- _WHAT YOU SHOULD DO_
Transcribe each record exactly. Include every one.

Saved data entries
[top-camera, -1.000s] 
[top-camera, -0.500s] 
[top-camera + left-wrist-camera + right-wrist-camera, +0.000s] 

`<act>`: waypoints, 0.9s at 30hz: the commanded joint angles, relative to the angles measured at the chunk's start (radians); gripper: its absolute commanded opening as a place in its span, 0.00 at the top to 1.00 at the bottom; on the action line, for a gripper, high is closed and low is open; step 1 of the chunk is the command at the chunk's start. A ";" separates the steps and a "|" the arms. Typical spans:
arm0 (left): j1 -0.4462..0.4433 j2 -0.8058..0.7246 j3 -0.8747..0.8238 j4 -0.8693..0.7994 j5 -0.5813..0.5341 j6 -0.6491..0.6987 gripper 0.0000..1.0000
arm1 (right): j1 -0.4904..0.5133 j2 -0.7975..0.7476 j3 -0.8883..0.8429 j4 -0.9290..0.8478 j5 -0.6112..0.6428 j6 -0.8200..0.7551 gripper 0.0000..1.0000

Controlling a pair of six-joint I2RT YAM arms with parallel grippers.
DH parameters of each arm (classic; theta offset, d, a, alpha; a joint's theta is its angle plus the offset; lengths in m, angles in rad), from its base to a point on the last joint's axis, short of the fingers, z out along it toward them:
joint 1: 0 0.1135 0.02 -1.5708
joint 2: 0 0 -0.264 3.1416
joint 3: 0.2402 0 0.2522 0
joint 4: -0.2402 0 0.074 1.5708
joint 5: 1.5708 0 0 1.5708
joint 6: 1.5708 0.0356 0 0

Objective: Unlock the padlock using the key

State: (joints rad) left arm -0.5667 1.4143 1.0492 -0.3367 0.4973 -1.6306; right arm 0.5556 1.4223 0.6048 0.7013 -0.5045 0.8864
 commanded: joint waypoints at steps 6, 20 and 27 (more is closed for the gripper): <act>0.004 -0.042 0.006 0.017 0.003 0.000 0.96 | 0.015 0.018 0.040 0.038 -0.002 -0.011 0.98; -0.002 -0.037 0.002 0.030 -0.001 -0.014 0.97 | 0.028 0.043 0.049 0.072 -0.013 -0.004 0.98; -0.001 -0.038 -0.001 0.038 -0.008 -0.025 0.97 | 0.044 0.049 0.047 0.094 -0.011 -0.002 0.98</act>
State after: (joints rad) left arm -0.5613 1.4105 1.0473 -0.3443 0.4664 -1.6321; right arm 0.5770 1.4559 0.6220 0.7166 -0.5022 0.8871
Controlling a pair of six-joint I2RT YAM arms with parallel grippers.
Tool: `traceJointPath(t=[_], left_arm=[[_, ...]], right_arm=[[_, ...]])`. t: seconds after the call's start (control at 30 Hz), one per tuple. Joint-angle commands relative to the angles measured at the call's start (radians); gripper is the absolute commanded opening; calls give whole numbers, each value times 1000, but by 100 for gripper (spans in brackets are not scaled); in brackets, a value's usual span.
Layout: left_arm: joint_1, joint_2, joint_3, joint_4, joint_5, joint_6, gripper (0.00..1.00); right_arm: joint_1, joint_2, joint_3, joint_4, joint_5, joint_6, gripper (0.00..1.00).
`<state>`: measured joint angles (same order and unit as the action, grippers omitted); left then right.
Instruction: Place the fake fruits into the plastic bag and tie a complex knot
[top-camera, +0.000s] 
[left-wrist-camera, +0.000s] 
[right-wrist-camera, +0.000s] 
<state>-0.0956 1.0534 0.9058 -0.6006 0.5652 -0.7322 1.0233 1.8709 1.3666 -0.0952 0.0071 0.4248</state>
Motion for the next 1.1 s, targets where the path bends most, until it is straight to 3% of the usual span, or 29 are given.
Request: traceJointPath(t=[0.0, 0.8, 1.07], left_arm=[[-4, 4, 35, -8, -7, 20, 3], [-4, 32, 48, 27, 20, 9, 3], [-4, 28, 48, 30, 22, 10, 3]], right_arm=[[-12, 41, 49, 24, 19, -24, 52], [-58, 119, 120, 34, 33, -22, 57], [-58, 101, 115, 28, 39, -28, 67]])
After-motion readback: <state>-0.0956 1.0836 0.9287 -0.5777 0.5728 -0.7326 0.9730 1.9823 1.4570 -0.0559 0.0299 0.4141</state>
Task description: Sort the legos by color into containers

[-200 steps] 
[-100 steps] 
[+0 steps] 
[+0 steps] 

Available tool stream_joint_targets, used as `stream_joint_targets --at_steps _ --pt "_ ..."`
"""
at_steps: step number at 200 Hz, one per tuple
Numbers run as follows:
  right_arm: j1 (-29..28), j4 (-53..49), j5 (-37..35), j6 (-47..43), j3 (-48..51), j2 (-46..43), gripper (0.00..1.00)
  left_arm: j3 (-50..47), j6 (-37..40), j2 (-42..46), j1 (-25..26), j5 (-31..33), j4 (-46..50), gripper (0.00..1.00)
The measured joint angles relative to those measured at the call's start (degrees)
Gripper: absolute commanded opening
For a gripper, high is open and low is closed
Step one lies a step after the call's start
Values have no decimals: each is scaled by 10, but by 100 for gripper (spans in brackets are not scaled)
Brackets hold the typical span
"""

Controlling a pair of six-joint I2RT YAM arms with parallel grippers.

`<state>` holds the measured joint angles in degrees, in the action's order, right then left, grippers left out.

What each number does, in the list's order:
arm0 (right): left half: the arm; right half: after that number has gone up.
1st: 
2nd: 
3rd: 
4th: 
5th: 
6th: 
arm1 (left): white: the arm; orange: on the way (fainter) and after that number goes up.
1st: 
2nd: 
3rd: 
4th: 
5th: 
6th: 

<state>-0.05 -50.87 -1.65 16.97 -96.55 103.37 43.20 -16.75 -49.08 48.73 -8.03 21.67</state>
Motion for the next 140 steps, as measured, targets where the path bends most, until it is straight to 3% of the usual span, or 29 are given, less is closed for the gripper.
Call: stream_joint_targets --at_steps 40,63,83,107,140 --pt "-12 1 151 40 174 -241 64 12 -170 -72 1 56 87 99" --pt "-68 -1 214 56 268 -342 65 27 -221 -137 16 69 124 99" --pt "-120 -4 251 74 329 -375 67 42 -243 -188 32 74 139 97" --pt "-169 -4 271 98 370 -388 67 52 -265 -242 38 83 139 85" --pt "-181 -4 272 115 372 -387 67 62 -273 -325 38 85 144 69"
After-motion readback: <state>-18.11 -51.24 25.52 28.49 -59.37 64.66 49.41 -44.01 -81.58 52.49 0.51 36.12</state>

- _RESPONSE AREA_
[top-camera, -1.000s] 
[top-camera, -0.500s] 
[top-camera + left-wrist-camera + right-wrist-camera, +0.000s] 

`<act>`: waypoints, 0.9s at 30hz: the commanded joint angles, relative to the angles measured at the chunk's start (radians); gripper: its absolute commanded opening as a place in its span, 0.00 at the top to 1.00 at the bottom; on the action line, for a gripper, high is closed and low is open; step 1 of the chunk is the command at the chunk's start. A ";" separates the steps and a "|" the arms. Typical spans:
arm0 (left): j1 -0.4462..0.4433 j2 -0.8058..0.7246 j3 -0.8747..0.8238 j4 -0.8693..0.7994 j5 -0.5813..0.5341 j6 -0.6491..0.6987 gripper 0.0000..1.0000
arm1 (right): j1 -0.4904..0.5133 j2 -0.7975..0.7476 j3 -0.8883..0.8429 j4 -0.9290..0.8478 j5 -0.6112..0.6428 j6 -0.8200..0.7551 gripper 0.0000..1.0000

Controlling a pair of six-joint I2RT YAM arms with parallel grippers.
DH parameters of each arm (classic; theta offset, d, a, alpha; a joint's theta is its angle plus the offset; lengths in m, angles in rad), from its base to a point on the last joint's axis, short of the fingers, z out along it toward them:
joint 1: 0 0.1135 0.02 -1.5708
joint 2: 0 0 -0.264 3.1416
joint 3: 0.2402 0 0.2522 0
joint 4: -0.2402 0 0.074 1.5708
joint 5: 1.5708 0 0 1.5708
joint 6: 1.5708 0.0356 0 0

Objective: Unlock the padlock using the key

State: (joints rad) left arm -0.5667 1.4143 1.0492 -0.3367 0.4973 -1.6306; right arm 0.5556 1.4223 0.6048 0.7013 -0.5045 0.8864
 commanded: joint waypoints at steps 6, 20 and 27 (more is closed for the gripper): <act>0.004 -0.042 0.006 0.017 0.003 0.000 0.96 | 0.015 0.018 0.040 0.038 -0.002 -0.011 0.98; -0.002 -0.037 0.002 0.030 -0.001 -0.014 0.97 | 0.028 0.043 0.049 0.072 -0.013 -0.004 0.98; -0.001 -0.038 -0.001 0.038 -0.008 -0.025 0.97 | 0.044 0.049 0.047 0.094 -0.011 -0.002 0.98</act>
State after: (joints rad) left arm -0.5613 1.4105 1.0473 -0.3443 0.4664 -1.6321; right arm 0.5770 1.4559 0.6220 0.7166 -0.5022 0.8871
Controlling a pair of six-joint I2RT YAM arms with parallel grippers.
Tool: `traceJointPath(t=[_], left_arm=[[_, ...]], right_arm=[[_, ...]])`. t: seconds after the call's start (control at 30 Hz), one per tuple. Joint-angle commands relative to the angles measured at the call's start (radians); gripper is the absolute commanded opening; calls give whole numbers, each value times 1000, but by 100 for gripper (spans in brackets are not scaled); in brackets, a value's usual span.
Layout: left_arm: joint_1, joint_2, joint_3, joint_4, joint_5, joint_6, gripper (0.00..1.00); right_arm: joint_1, joint_2, joint_3, joint_4, joint_5, joint_6, gripper (0.00..1.00).
`<state>`: measured joint angles (same order and unit as the action, grippers omitted); left then right.
Instruction: Place the fake fruits into the plastic bag and tie a complex knot
[top-camera, +0.000s] 
[left-wrist-camera, +0.000s] 
[right-wrist-camera, +0.000s] 
<state>-0.0956 1.0534 0.9058 -0.6006 0.5652 -0.7322 1.0233 1.8709 1.3666 -0.0952 0.0071 0.4248</state>
Motion for the next 1.1 s, targets where the path bends most, until it is straight to 3% of the usual span, or 29 are given.
Request: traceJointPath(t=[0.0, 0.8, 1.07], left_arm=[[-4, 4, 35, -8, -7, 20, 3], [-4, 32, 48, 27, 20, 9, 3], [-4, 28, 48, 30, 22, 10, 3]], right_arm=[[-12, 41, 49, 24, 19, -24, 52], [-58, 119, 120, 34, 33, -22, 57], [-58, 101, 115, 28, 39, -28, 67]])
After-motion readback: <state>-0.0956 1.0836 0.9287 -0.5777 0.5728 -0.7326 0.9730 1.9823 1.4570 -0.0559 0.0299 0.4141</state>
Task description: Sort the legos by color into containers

[-200 steps] 
[-100 steps] 
[+0 steps] 
[+0 steps] 

Available tool stream_joint_targets, used as `stream_joint_targets --at_steps _ --pt "_ ..."`
"""
at_steps: step number at 200 Hz, one per tuple
Numbers run as follows:
  right_arm: j1 (-29..28), j4 (-53..49), j5 (-37..35), j6 (-47..43), j3 (-48..51), j2 (-46..43), gripper (0.00..1.00)
  left_arm: j3 (-50..47), j6 (-37..40), j2 (-42..46), j1 (-25..26), j5 (-31..33), j4 (-46..50), gripper (0.00..1.00)
The measured joint angles relative to those measured at the call's start (degrees)
Gripper: absolute commanded opening
For a gripper, high is open and low is closed
Step one lies a step after the call's start
Values have no decimals: each is scaled by 10, but by 100 for gripper (spans in brackets are not scaled)
Brackets hold the typical span
"""

Controlling a pair of six-joint I2RT YAM arms with parallel grippers.

`<state>` holds the measured joint angles in degrees, in the action's order, right then left, grippers left out.

What each number does, in the list's order:
arm0 (right): left half: the arm; right half: after that number has gone up.
1st: 
2nd: 
3rd: 
4th: 
5th: 
6th: 
arm1 (left): white: the arm; orange: on the way (fainter) and after that number goes up.
1st: 
2nd: 
3rd: 
4th: 
5th: 
6th: 

<state>-0.05 -50.87 -1.65 16.97 -96.55 103.37 43.20 -16.75 -49.08 48.73 -8.03 21.67</state>
Motion for the next 140 steps, as measured, targets where the path bends most, until it is straight to 3% of the usual span, or 29 are given, less is closed for the gripper.
Call: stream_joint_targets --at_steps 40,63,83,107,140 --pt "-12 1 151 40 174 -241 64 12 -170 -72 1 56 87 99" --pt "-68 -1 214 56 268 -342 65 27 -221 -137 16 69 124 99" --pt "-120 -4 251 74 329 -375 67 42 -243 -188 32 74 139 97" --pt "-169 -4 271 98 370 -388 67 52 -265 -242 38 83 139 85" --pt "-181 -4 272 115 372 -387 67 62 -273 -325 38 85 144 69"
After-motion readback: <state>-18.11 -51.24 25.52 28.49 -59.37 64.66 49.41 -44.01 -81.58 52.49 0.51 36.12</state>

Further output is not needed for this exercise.